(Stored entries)
# # # #
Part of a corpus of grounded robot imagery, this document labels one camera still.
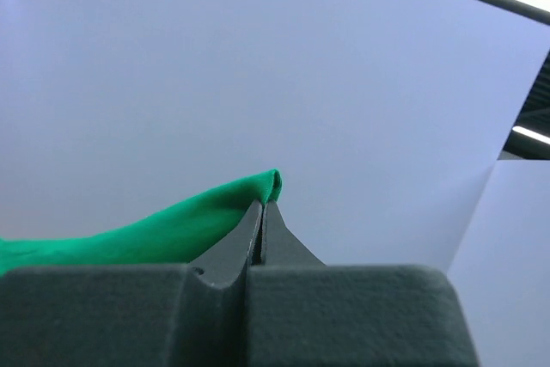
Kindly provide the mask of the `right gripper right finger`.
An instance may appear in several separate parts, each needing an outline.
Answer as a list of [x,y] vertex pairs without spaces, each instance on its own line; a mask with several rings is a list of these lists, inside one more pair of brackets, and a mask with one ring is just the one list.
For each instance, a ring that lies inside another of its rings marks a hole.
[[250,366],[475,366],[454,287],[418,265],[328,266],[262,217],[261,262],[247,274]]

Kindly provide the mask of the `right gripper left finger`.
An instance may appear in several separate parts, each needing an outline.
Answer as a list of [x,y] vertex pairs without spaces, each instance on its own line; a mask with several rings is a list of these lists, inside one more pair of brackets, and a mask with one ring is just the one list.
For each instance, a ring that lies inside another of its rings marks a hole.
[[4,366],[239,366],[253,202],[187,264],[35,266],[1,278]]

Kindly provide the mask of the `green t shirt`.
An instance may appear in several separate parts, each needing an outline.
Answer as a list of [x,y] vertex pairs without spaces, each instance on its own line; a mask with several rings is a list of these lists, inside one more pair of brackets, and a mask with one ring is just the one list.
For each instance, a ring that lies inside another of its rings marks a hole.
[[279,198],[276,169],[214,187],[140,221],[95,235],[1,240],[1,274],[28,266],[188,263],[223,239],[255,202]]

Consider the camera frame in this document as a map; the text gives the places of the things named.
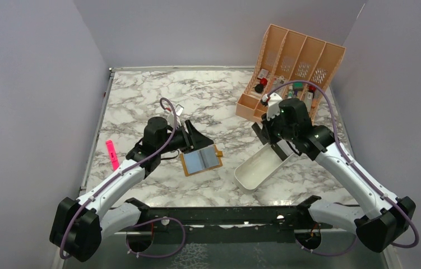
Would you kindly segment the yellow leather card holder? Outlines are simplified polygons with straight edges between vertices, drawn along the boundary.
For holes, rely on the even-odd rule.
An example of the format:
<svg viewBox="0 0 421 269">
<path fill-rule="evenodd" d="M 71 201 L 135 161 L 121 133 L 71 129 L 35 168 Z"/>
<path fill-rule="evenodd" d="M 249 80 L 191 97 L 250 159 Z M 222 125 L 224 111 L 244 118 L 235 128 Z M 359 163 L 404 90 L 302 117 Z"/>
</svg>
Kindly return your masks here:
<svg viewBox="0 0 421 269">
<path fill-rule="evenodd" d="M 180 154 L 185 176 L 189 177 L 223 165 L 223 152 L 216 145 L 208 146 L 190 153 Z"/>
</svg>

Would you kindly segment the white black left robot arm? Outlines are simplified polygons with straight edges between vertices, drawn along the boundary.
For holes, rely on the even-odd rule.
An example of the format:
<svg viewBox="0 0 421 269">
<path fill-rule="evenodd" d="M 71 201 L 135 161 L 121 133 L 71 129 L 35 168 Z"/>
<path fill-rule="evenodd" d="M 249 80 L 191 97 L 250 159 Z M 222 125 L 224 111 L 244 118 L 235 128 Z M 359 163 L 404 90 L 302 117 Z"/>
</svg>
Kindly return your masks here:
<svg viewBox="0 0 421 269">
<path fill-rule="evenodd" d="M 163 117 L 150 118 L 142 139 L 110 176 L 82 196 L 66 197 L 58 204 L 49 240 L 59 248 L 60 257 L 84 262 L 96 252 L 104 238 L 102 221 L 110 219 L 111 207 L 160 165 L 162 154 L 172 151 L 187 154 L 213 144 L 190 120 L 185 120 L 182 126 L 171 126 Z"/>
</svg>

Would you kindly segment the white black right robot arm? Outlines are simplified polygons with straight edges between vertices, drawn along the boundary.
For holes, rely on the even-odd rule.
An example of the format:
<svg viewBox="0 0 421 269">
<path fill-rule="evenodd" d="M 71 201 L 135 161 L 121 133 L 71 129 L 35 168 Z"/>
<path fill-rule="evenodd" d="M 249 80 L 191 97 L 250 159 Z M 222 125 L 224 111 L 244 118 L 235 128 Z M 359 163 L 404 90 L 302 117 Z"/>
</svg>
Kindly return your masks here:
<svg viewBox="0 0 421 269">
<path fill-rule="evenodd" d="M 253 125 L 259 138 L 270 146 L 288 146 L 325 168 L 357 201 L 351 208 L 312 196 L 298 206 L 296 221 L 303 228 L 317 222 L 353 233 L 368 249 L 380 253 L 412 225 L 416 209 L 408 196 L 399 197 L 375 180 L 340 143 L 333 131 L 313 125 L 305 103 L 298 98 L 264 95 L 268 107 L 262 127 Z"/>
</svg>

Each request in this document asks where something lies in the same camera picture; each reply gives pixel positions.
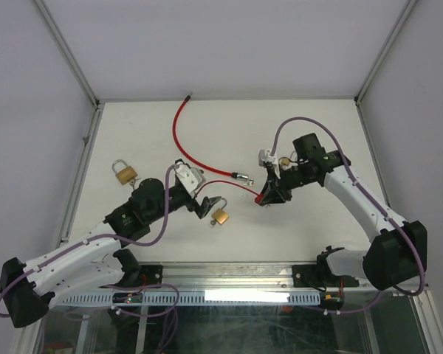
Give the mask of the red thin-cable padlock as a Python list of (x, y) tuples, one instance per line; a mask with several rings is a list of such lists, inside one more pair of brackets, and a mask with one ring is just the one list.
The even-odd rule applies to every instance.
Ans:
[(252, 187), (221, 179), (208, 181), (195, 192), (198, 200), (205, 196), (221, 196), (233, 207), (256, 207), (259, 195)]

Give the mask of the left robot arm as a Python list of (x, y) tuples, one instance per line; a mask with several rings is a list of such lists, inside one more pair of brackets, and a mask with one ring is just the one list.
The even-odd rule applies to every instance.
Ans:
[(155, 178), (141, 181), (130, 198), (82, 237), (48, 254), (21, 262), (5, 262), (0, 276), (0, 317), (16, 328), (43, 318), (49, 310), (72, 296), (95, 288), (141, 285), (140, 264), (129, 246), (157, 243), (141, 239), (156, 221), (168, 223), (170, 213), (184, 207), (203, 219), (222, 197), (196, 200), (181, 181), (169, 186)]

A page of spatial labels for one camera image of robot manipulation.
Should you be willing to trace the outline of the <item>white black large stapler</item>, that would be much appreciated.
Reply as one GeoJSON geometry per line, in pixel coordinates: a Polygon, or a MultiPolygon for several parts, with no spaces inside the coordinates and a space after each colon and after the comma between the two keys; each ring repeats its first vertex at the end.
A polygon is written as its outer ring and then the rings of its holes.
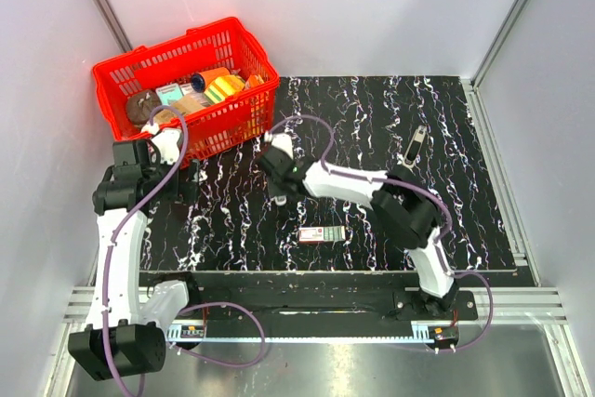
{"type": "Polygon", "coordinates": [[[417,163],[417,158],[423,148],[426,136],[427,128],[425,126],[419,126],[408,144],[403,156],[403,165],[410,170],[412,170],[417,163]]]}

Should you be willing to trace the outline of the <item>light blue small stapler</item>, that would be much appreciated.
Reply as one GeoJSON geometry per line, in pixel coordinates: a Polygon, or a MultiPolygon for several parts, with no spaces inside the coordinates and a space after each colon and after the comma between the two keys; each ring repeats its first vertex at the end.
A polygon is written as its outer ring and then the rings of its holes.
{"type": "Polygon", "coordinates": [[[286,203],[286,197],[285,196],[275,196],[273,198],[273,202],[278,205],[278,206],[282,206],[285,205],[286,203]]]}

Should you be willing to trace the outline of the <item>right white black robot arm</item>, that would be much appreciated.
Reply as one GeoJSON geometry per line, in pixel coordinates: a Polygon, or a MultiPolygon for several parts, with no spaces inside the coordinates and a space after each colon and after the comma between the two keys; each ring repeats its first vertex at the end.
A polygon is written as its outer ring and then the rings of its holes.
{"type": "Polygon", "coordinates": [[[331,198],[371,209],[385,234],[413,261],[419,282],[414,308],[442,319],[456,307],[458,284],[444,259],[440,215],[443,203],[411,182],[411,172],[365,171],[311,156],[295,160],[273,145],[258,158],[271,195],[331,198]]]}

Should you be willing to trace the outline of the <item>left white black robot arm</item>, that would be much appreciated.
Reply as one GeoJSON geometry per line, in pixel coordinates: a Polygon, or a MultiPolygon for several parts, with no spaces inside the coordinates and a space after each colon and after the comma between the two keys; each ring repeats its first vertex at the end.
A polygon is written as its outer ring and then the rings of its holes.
# # # #
Only an exact copy of the entries, with no pictures, is expected as the answer.

Part of a corpus of grounded robot imagery, this document labels one camera still.
Kindly provide the mask of the `right gripper right finger`.
An instance may appear in several separate parts, each needing an outline.
Answer as a list of [x,y] vertex pairs without spaces, each instance on its own line; a mask with several rings is a list of these lists, inside one more pair of brackets, and a mask with one ring is just the one list.
For each instance, a ring that lies inside another of its rings marks a hole.
[[250,366],[475,366],[454,287],[418,265],[328,266],[262,217],[261,262],[247,274]]

Kindly provide the mask of the `right gripper left finger`.
An instance may appear in several separate parts, each needing an outline.
Answer as a list of [x,y] vertex pairs without spaces, each instance on its own line; a mask with several rings is a list of these lists, inside one more pair of brackets, and a mask with one ring is just the one list.
For each instance, a ring that lies inside another of its rings marks a hole.
[[4,366],[239,366],[253,202],[187,264],[35,266],[1,278]]

Kindly provide the mask of the `green t shirt`.
An instance may appear in several separate parts, each needing an outline.
Answer as a list of [x,y] vertex pairs without spaces, each instance on its own line; a mask with several rings is a list of these lists, inside one more pair of brackets, and a mask with one ring is just the one list.
For each instance, a ring that lies inside another of its rings marks a hole.
[[279,198],[276,169],[214,187],[140,221],[95,235],[1,240],[1,274],[28,266],[188,263],[223,239],[255,202]]

Consider the camera frame in this document as a map; the text gives the places of the things named.
Would you kindly segment the yellow leather card holder? Outlines are simplified polygons with straight edges between vertices, drawn along the boundary.
For holes, rely on the even-odd rule.
An example of the format:
<svg viewBox="0 0 421 269">
<path fill-rule="evenodd" d="M 71 201 L 135 161 L 121 133 L 71 129 L 35 168 Z"/>
<path fill-rule="evenodd" d="M 249 80 L 191 97 L 250 159 Z M 222 125 L 224 111 L 244 118 L 235 128 Z M 359 163 L 404 90 L 302 117 Z"/>
</svg>
Kindly return your masks here:
<svg viewBox="0 0 421 269">
<path fill-rule="evenodd" d="M 180 154 L 185 176 L 189 177 L 223 165 L 223 152 L 216 145 L 208 146 L 190 153 Z"/>
</svg>

Would you kindly segment the white black left robot arm? Outlines are simplified polygons with straight edges between vertices, drawn along the boundary.
For holes, rely on the even-odd rule.
An example of the format:
<svg viewBox="0 0 421 269">
<path fill-rule="evenodd" d="M 71 201 L 135 161 L 121 133 L 71 129 L 35 168 Z"/>
<path fill-rule="evenodd" d="M 249 80 L 191 97 L 250 159 Z M 222 125 L 224 111 L 244 118 L 235 128 Z M 359 163 L 404 90 L 302 117 Z"/>
</svg>
Kindly return your masks here:
<svg viewBox="0 0 421 269">
<path fill-rule="evenodd" d="M 163 117 L 150 118 L 142 139 L 110 176 L 82 196 L 66 197 L 58 204 L 49 240 L 59 248 L 60 257 L 84 262 L 96 252 L 104 238 L 102 221 L 110 219 L 111 207 L 160 165 L 162 154 L 172 151 L 187 154 L 213 144 L 190 120 L 185 120 L 182 126 L 171 126 Z"/>
</svg>

Would you kindly segment the white black right robot arm? Outlines are simplified polygons with straight edges between vertices, drawn along the boundary.
For holes, rely on the even-odd rule.
An example of the format:
<svg viewBox="0 0 421 269">
<path fill-rule="evenodd" d="M 71 201 L 135 161 L 121 133 L 71 129 L 35 168 Z"/>
<path fill-rule="evenodd" d="M 249 80 L 191 97 L 250 159 Z M 222 125 L 224 111 L 244 118 L 235 128 Z M 359 163 L 404 90 L 302 117 Z"/>
</svg>
Kindly return your masks here:
<svg viewBox="0 0 421 269">
<path fill-rule="evenodd" d="M 253 125 L 259 138 L 270 146 L 288 146 L 325 168 L 357 201 L 351 208 L 312 196 L 298 206 L 296 221 L 303 228 L 317 222 L 353 233 L 368 249 L 380 253 L 412 225 L 416 209 L 408 196 L 399 197 L 375 180 L 340 143 L 333 131 L 313 125 L 305 103 L 298 98 L 264 95 L 268 107 L 262 127 Z"/>
</svg>

Each request in this document asks where something lies in the same camera picture; each reply gives pixel positions.
Give the mask of the red thin-cable padlock as a Python list of (x, y) tuples, one instance per line; a mask with several rings is a list of such lists, inside one more pair of brackets, and a mask with one ring is just the one list.
The even-odd rule applies to every instance.
Ans:
[(252, 187), (221, 179), (208, 181), (195, 192), (198, 200), (205, 196), (221, 196), (233, 207), (256, 207), (259, 195)]

Give the mask of the left robot arm as a Python list of (x, y) tuples, one instance per line; a mask with several rings is a list of such lists, inside one more pair of brackets, and a mask with one ring is just the one list.
The even-odd rule applies to every instance.
Ans:
[(155, 178), (141, 181), (130, 198), (82, 237), (48, 254), (21, 262), (5, 262), (0, 276), (0, 317), (16, 328), (43, 318), (49, 310), (72, 296), (95, 288), (141, 285), (140, 264), (129, 246), (157, 243), (141, 239), (156, 221), (168, 223), (170, 213), (184, 207), (203, 219), (222, 197), (196, 200), (181, 181), (169, 186)]

A page of spatial labels for one camera image of robot manipulation.
Should you be willing to trace the outline of the <item>white black large stapler</item>, that would be much appreciated.
Reply as one GeoJSON geometry per line, in pixel coordinates: a Polygon, or a MultiPolygon for several parts, with no spaces inside the coordinates and a space after each colon and after the comma between the two keys; each ring repeats its first vertex at the end.
A polygon is written as its outer ring and then the rings of its holes.
{"type": "Polygon", "coordinates": [[[417,163],[417,158],[423,148],[426,136],[427,128],[425,126],[419,126],[408,144],[403,156],[403,165],[410,170],[412,170],[417,163]]]}

Should you be willing to trace the outline of the <item>light blue small stapler</item>, that would be much appreciated.
Reply as one GeoJSON geometry per line, in pixel coordinates: a Polygon, or a MultiPolygon for several parts, with no spaces inside the coordinates and a space after each colon and after the comma between the two keys; each ring repeats its first vertex at the end.
A polygon is written as its outer ring and then the rings of its holes.
{"type": "Polygon", "coordinates": [[[286,203],[286,197],[285,196],[275,196],[273,198],[273,202],[278,205],[278,206],[282,206],[285,205],[286,203]]]}

Should you be willing to trace the outline of the <item>right white black robot arm</item>, that would be much appreciated.
Reply as one GeoJSON geometry per line, in pixel coordinates: a Polygon, or a MultiPolygon for several parts, with no spaces inside the coordinates and a space after each colon and after the comma between the two keys; each ring repeats its first vertex at the end.
A polygon is written as its outer ring and then the rings of its holes.
{"type": "Polygon", "coordinates": [[[331,198],[371,209],[385,234],[413,261],[419,282],[414,308],[442,319],[456,307],[458,284],[444,259],[440,215],[443,203],[411,182],[411,172],[365,171],[311,156],[295,160],[273,145],[258,158],[271,195],[331,198]]]}

Should you be willing to trace the outline of the <item>left white black robot arm</item>, that would be much appreciated.
Reply as one GeoJSON geometry per line, in pixel coordinates: a Polygon, or a MultiPolygon for several parts, with no spaces inside the coordinates and a space after each colon and after the comma between the two keys; each ring repeats its first vertex at the end.
A polygon is written as its outer ring and then the rings of its holes.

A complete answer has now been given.